Doctor Dimension: This is a small unit with big ideas mostly about rate of change, including several GeoGebra applets and a selection of worksheets. It can be used in different ways, in grades 8-12. I added a link to another lesson about piecewise functions.
Stairs: This is a Desmos-powered applet that can be used to explore “rise and run”. Unfortunately, it doesn’t work in Chrome on Windows. I added a note to that effect.
Puzzles in Math Curriculum: I combined a couple of blog posts into an article where I break down what makes a good puzzle, and more specifically, what makes a good puzzle in math class.
Letters and Postcards: This is an introduction to linear inequalities and “linear programming.” I added a link to Liz Caffrey’s Desmos Activity Builder version of the lesson.
Stairs: I added a worksheet to support this Desmos-powered applet about slope and linear functions. (Unfortunately, the applet doesn’t seem to work on Chrome on a PC. I’ll try to fix it, but until I do, try a different browser.)

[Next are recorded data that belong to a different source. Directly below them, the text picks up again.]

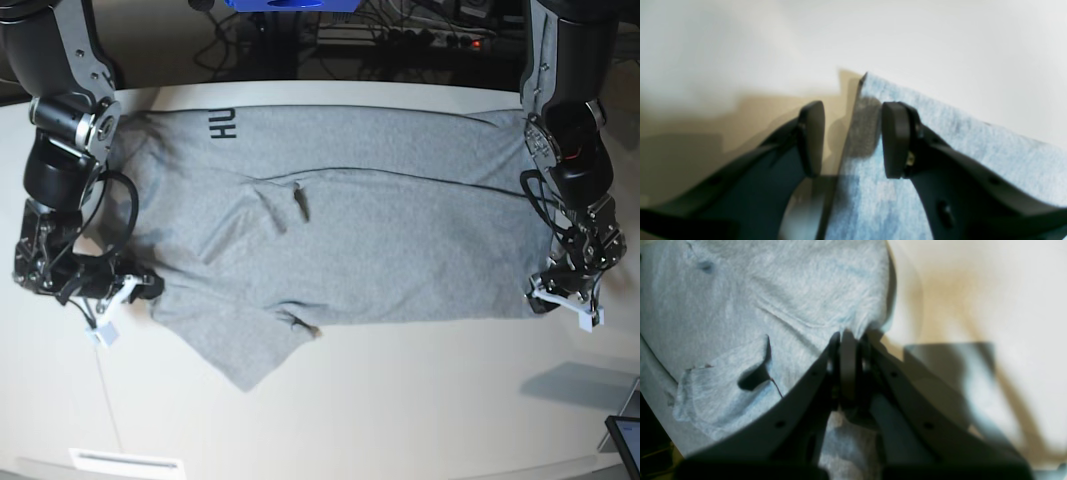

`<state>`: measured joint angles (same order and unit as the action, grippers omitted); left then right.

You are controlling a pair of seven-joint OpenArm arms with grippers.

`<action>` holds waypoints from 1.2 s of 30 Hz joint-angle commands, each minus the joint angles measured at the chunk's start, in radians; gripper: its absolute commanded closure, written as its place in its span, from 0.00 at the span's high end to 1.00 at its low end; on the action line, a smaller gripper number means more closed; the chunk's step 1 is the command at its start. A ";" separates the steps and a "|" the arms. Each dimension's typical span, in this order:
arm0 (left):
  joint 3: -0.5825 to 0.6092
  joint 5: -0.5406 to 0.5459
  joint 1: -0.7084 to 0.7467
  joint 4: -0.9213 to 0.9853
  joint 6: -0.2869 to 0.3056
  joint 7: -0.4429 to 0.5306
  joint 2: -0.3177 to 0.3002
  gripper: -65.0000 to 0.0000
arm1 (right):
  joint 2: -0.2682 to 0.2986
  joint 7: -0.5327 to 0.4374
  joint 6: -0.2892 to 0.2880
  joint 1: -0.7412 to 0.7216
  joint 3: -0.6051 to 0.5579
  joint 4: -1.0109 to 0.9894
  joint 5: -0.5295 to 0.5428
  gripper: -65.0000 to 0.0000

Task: Fold the T-shirt properly
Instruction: 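Lower both grippers and grasp the side edges near the hem, then fold the hem side up over the shirt toward the shoulder edge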

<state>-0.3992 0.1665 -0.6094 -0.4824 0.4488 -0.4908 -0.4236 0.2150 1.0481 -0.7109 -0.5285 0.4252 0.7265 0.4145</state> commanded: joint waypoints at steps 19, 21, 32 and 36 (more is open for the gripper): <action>0.001 -0.018 -0.013 0.004 0.112 -0.096 0.013 0.41 | 0.013 0.044 0.013 -0.005 -0.006 0.002 -0.067 0.00; 0.001 -0.018 -0.013 0.004 0.112 -0.096 0.013 0.40 | 0.013 0.044 0.013 -0.005 -0.006 0.002 -0.067 0.00; 0.001 -0.018 -0.008 0.003 0.112 -0.092 0.012 0.03 | 0.013 0.044 0.013 -0.003 -0.006 0.002 -0.067 0.00; 0.001 -0.020 -0.008 0.001 0.112 -0.088 0.010 0.00 | 0.013 0.044 0.013 -0.003 -0.006 0.002 -0.067 0.00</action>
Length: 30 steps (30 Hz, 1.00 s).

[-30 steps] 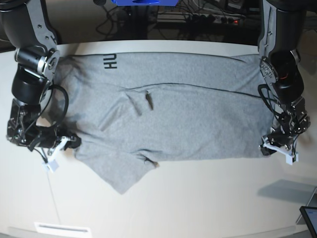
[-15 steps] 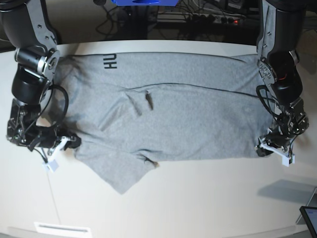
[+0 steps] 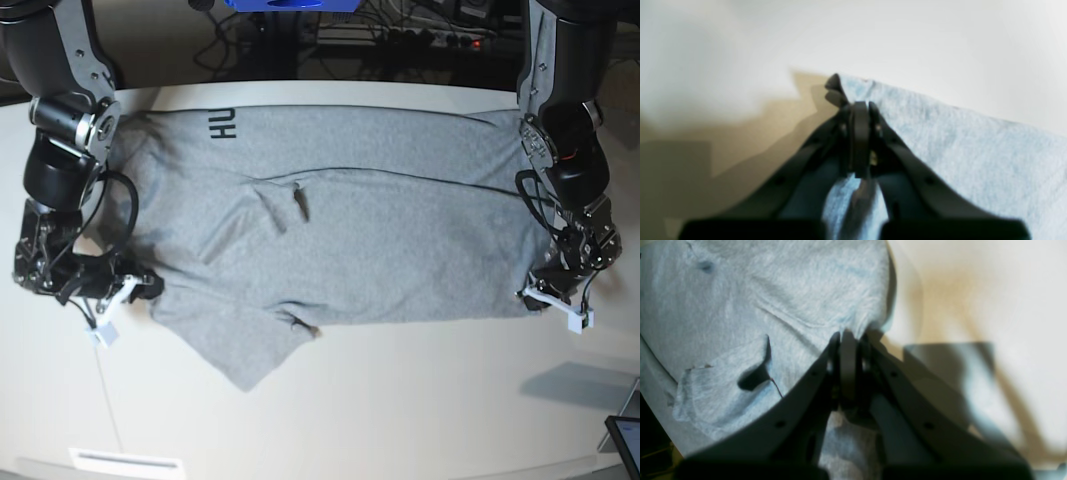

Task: Fold the T-shirt properly
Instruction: 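Fold the hem side up over the shirt toward the shoulder edge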

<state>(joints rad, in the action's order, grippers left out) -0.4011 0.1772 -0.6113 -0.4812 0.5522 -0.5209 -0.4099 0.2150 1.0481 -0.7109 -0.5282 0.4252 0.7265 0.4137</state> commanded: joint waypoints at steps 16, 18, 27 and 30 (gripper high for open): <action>0.006 -0.031 0.120 -0.405 0.010 -0.203 0.016 0.00 | 0.011 0.042 0.013 0.024 -0.078 0.229 -0.066 0.00; 0.006 -0.031 0.129 -0.466 0.012 -0.232 0.022 0.00 | 0.008 0.042 0.013 0.024 -0.090 0.253 -0.066 0.00; 0.046 -0.029 0.143 -0.620 0.090 -0.339 0.035 0.00 | 0.010 0.053 0.013 0.044 -0.096 0.384 -0.065 0.00; 0.051 -0.029 0.178 -0.676 0.091 -0.359 0.035 0.00 | 0.013 0.054 0.013 0.061 -0.096 0.414 -0.065 0.00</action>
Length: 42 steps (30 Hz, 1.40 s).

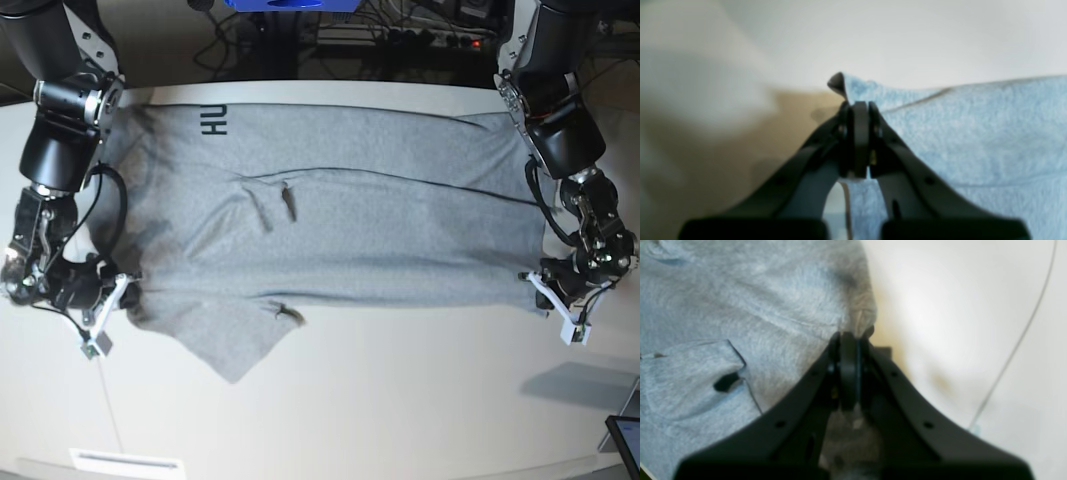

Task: Fold the T-shirt properly
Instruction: 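Fold the hem side up over the shirt toward the shoulder edge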

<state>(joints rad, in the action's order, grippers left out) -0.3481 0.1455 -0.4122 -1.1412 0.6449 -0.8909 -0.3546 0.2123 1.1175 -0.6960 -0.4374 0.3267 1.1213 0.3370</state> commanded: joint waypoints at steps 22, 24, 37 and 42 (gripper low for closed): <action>0.028 0.003 0.184 -0.394 0.053 -0.135 -0.021 0.00 | 0.008 0.126 -0.002 0.098 0.013 0.342 0.020 0.00; 0.028 0.003 0.210 -0.458 0.053 -0.155 -0.021 0.00 | 0.006 0.161 -0.002 0.105 0.013 0.371 0.020 0.00; 0.039 0.003 0.368 -0.655 0.053 -0.245 -0.021 0.00 | -0.011 0.206 -0.002 0.242 0.018 0.481 0.020 0.00; 0.039 0.003 0.419 -0.661 0.053 -0.245 -0.022 0.00 | -0.037 0.217 -0.002 0.295 0.101 0.538 0.020 0.00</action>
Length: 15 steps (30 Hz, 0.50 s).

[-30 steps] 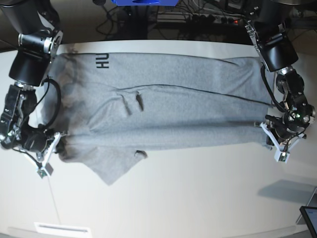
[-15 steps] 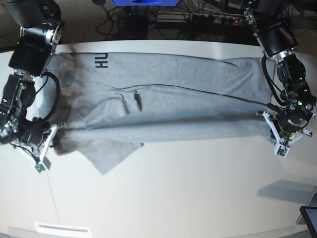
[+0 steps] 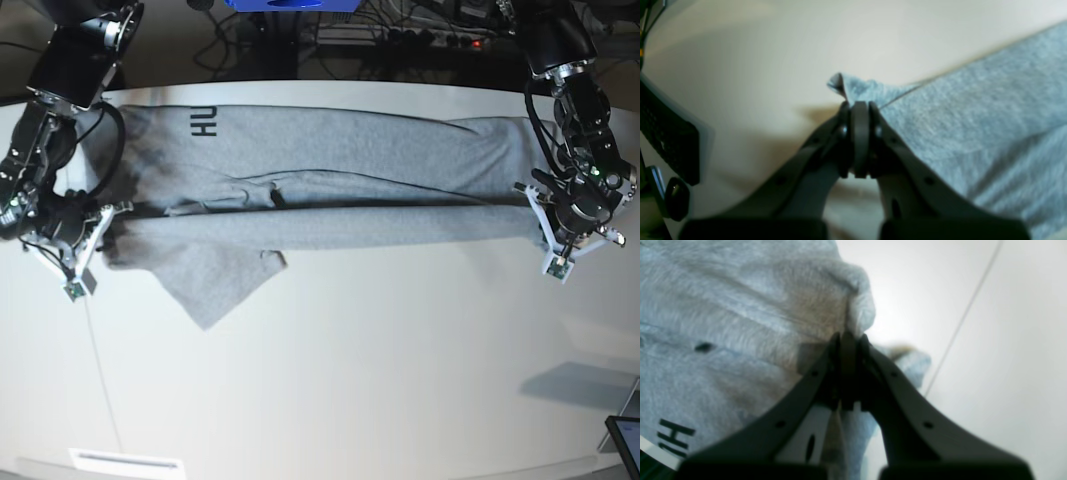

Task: Fold the T-shirt properly
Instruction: 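Fold the hem side up over the shirt toward the shoulder edge, then lay the folded edge down and open both grippers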

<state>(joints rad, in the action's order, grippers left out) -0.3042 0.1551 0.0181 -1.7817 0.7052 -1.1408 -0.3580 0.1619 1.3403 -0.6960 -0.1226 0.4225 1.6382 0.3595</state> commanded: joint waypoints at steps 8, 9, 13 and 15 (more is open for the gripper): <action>-0.005 -0.007 0.056 -0.020 -0.007 0.008 -0.019 0.00 | 0.009 -0.006 -0.002 0.056 0.009 0.023 -0.003 0.00; -0.005 -0.007 0.062 -0.020 -0.007 0.009 -0.020 0.00 | 0.009 -0.006 -0.002 0.062 0.009 0.023 -0.003 0.00; -0.003 -0.007 0.064 -0.017 -0.007 0.011 -0.020 0.00 | -0.003 -0.012 -0.002 0.082 0.009 0.023 -0.003 0.00; -0.002 -0.007 0.067 -0.013 -0.007 0.011 -0.019 0.00 | -0.011 -0.012 -0.002 0.084 0.009 0.023 -0.004 0.00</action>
<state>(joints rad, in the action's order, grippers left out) -0.3000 0.1585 0.0933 -1.7824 0.7052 -1.1332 -0.3576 0.1383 1.3373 -0.6960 -0.0242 0.4263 1.6409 0.3519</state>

Staircases: I made minor tweaks to this worksheet, which is a great activity about adding up strings of consecutive numbers. It works at all levels from 4th grade, to high school, to math teacher!
Name That Function! This is a popular GeoGebra applet where you’re supposed to guess the function by watching an animated function diagram. I added links to worksheet versions of it, which can be used instead or in addition to the applet.

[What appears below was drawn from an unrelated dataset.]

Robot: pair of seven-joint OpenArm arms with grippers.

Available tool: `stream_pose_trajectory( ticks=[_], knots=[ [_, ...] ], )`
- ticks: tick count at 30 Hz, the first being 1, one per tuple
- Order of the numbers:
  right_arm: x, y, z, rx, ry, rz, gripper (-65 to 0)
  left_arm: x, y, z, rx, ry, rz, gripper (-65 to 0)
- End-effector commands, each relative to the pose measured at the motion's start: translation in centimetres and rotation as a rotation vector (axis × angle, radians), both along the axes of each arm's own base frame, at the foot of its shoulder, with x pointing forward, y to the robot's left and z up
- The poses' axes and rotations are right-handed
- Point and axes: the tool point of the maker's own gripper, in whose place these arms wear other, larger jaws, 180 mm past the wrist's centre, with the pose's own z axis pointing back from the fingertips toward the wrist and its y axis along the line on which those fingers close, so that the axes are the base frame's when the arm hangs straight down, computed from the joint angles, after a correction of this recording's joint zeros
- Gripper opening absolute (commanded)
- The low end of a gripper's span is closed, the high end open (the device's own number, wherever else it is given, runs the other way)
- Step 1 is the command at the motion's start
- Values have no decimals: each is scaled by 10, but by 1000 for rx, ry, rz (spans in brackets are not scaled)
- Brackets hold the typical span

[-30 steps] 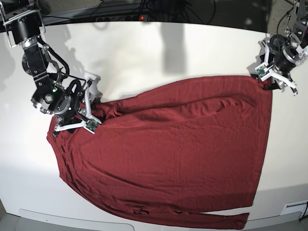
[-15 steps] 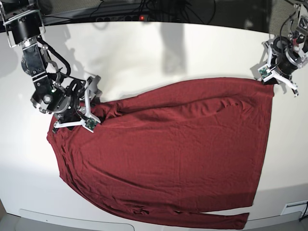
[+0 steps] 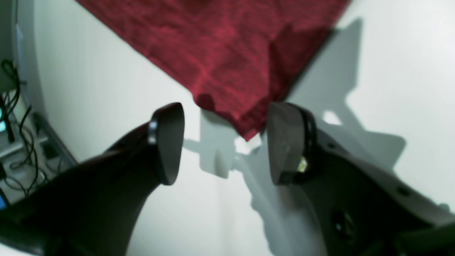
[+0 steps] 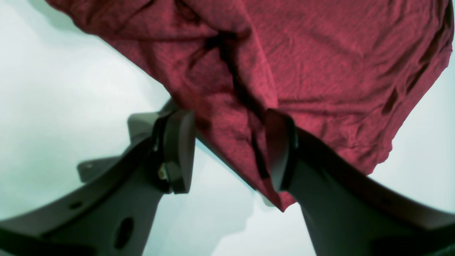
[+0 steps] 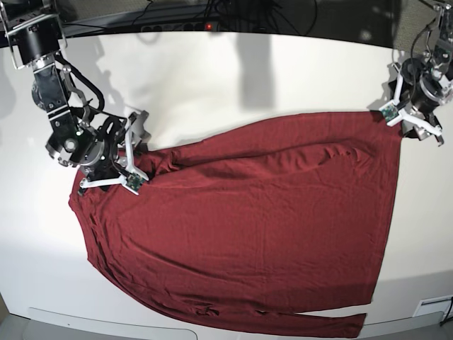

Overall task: Fold the T-shirt properly
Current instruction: 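Adjust both grippers' hold on the shirt's shoulder edges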

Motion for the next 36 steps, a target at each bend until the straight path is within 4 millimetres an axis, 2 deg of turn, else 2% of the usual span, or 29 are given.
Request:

Summer Workshops: This is the page about my 2019 summer workshop: Visual Algebra (grades 6-9), in two locations: June in Silicon Valley, August near Boston. I added a link to the participants’ website. I also added mentions of continuing education / graduate school units, the 75% scholarship for public school teachers, and the free and discounted manipulatives from Didax and Nasco.
Symmetric Polygons: I corrected a mathematical error and expanded the teachers’ notes in this activity for grades 8-10. Co-authored with Lew Douglas.
Seems Isosceles!: I added some interactive GeoGebra images to this “teachers’ mathematics” exploration.
Geometry Labs: minor tweaks.
For a Tool-Rich Pedagogy: This page consists of an argument for the use of manipulative, technological, and paper-pencil tools in math education, followed by a long (but probably incomplete) list of links to related pages on my site. I added a link to my popular page about pattern block dodecagons.
Pythagorean Theorem home page: I added an image.
Geoboard home page: I added “Connect the Dots” — lattice puzzles and problems for teachers, which can also be used in math clubs and in the classroom. (We worked on those at Math Teachers’ Circles.)
Summer Workshops: I set up that page to announce my 2019 summer workshop: Visual Algebra (grades 6-9), in two locations: June in Silicon Valley, August near Boston.
Soccer Angles: I added interactive GeoGebra applets to this page, which is an extension of the low-tech Lab with the same name in Geometry Labs.
Spirograph Simulation: For some reason, while the online applet worked, the GeoGebra file I included did not open when downloaded. I got some help on Twitter, and posted a corrected version.
Math Ed Consulting: minor tweaks.
Electronic Graphing: minor tweaks.
Pattern Blocks: I added a link to Jen Silverman’s GeoGebra pattern blocks applet.
I created a conic sections home page. (Links to the geometry of the parabola and ellipse, 2D and 3D, and more.)